To give you an idea of how effective rightsizing can be, imagine that you’re running an r3.4xlarge instance at the cost of $957.60 for 30 days. Now imagine that you could run the same load on a c5.4xlarge without any negative effects for 46% less at only $521.60. Over a year, that adds up to $5,232 in savings. Now picture what would happen if you multiplied that $5,000 over 1,000 instances. All told, your company would save $5 million over the course of the year without losing any performance.

That last part is the key to effective rightsizing — you should be able to do it without negatively impacting performance. That means doing everything possible to mitigate the risk. To do that, you need complete visibility into as many factors as possible. The more visibility you have, the more you’ll be able to make your rightsizing decisions with confidence.

How Do You Minimize Rightsizing Risk?

Visibility for Each Instance Across Multiple Dimensions

The first step to minimizing risk is to make sure that you have a view into the whole picture. This is tougher than it sounds because of the massive amount of data that needs to be processed and analyzed. After all, every instance has four core factors: CPU, memory, disk space and network speed. Use data for those instances is logged every second. Couple that with cloud architectures that could easily include thousands of instances, and you’ve got billions of data points that need to be processed every day.

For smaller cloud systems, it can be possible to track this on your own with intricate spreadsheets and complicated homegrown tools. It’s tricky and error-prone, but doable. If you have a larger cloud architecture or enterprise setup, then you’re going to want to find a specialized management tool to handle it all.
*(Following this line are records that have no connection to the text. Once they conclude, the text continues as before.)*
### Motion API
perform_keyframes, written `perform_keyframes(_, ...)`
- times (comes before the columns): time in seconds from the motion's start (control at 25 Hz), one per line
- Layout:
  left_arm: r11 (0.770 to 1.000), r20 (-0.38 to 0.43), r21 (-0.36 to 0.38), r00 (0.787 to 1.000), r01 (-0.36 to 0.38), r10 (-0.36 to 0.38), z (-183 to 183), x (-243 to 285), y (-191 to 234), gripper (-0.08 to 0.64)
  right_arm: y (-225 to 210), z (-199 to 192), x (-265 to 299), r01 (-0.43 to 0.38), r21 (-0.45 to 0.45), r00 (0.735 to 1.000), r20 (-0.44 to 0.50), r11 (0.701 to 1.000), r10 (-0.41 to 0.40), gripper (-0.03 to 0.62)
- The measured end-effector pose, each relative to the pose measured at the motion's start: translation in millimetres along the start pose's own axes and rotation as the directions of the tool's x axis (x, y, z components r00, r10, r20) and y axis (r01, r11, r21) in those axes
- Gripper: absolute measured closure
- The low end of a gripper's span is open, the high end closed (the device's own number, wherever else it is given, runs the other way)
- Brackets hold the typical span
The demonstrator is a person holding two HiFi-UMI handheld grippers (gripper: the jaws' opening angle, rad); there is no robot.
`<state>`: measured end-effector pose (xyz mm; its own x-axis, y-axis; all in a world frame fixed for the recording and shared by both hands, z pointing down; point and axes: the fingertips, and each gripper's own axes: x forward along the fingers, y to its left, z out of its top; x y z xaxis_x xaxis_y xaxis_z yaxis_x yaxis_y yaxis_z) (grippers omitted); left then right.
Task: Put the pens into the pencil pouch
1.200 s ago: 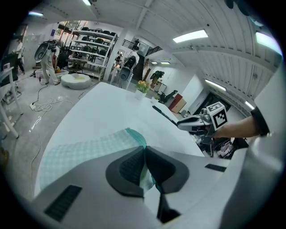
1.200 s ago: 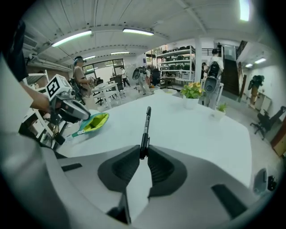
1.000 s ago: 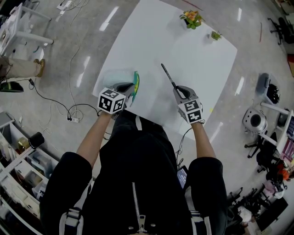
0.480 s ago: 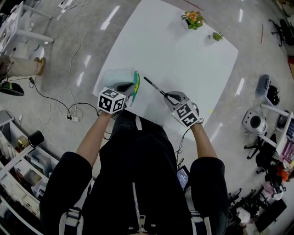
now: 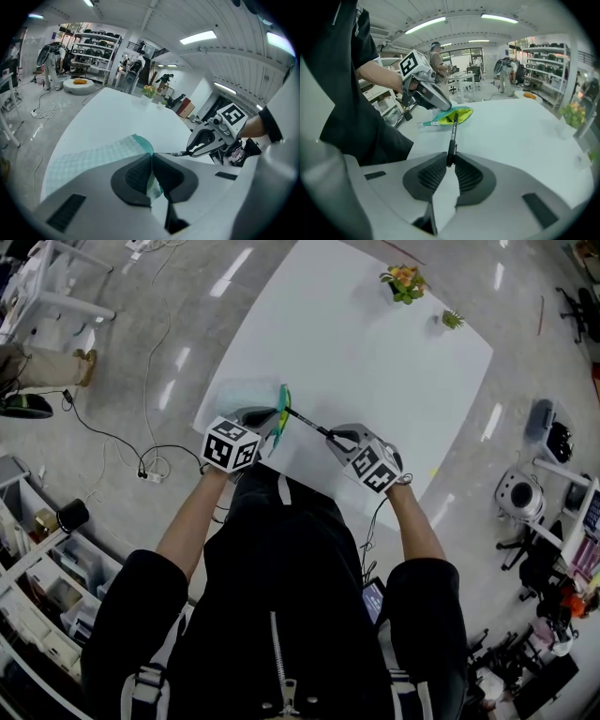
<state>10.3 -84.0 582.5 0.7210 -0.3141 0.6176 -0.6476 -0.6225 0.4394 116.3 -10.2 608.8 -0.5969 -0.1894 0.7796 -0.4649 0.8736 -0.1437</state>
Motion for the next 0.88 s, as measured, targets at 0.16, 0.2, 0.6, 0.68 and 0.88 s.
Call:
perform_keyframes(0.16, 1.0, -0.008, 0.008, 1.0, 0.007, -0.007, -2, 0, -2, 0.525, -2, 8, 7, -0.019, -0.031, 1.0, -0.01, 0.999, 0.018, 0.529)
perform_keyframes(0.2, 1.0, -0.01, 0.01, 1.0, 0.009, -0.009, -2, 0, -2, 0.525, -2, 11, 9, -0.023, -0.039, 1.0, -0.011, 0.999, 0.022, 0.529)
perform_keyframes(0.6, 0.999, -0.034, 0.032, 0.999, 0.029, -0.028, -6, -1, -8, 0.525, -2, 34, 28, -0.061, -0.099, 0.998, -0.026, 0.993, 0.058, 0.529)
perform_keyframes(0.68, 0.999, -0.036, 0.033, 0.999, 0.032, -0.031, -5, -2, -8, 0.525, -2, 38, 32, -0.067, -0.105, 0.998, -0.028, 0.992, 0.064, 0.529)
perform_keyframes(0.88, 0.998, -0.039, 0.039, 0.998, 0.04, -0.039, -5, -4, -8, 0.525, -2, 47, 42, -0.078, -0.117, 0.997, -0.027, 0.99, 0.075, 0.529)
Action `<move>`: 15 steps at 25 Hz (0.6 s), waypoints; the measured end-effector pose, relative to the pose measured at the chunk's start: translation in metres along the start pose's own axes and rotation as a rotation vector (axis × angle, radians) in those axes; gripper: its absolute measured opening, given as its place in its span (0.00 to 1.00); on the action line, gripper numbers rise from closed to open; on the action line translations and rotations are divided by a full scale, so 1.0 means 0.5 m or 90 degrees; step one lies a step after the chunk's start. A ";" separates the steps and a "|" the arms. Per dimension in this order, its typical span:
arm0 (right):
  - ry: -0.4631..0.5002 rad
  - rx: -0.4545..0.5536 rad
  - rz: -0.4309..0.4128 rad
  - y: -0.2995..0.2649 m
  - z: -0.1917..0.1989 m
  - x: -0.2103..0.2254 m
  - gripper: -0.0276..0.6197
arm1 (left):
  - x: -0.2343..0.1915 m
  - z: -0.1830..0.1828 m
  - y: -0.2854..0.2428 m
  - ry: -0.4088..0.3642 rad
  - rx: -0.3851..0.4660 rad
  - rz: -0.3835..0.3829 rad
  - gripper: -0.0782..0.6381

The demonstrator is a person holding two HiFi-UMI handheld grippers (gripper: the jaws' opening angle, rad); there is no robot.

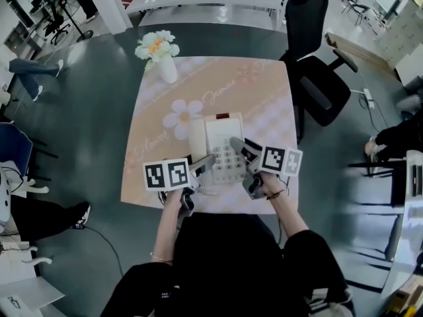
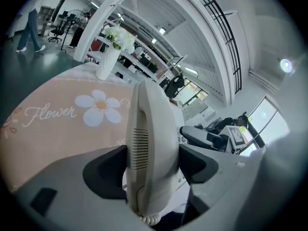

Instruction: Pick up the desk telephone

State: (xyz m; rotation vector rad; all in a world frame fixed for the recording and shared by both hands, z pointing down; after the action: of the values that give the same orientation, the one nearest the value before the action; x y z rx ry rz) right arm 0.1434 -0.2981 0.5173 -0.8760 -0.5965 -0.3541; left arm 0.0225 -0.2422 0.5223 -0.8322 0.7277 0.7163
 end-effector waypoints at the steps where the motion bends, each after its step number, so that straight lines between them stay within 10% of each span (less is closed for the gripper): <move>1: 0.000 0.004 -0.001 0.006 -0.001 -0.003 0.37 | 0.006 -0.001 0.003 -0.003 0.003 0.001 0.57; 15: 0.005 0.054 -0.031 0.093 -0.030 -0.052 0.37 | 0.094 -0.018 0.043 -0.052 0.025 0.015 0.56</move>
State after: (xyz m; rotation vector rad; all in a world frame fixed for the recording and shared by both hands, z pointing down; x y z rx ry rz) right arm 0.1523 -0.2808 0.4655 -0.7789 -0.6227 -0.3739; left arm 0.0290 -0.2273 0.4724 -0.7555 0.6769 0.7500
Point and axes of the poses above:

Say you have a group of instances for video streaming, another cluster for machine learning processing, and one for running your dashboard interface. Each of these will have drastically different requirements, such as more transfer speed for streaming, more CPU for machine learning and a more generalized setup for the dashboard. Even within those clusters, different functions will have slightly different requirements. If you’re going to rightsize those instances, then you need to be able to see exactly how they’re being used.

Prediction Should Be Based on Your Actual Use and Needs — Not Averages

The core of rightsizing is taking past behavior and using it to predict behavior in the future. With each instance, you’re looking at how it was used in past, then using that as a model for how it will be used in the future. (At Cloudability, we look at either the past 10 days or 30 days.) Using that model, you can then change your instance as necessary to fit your needs.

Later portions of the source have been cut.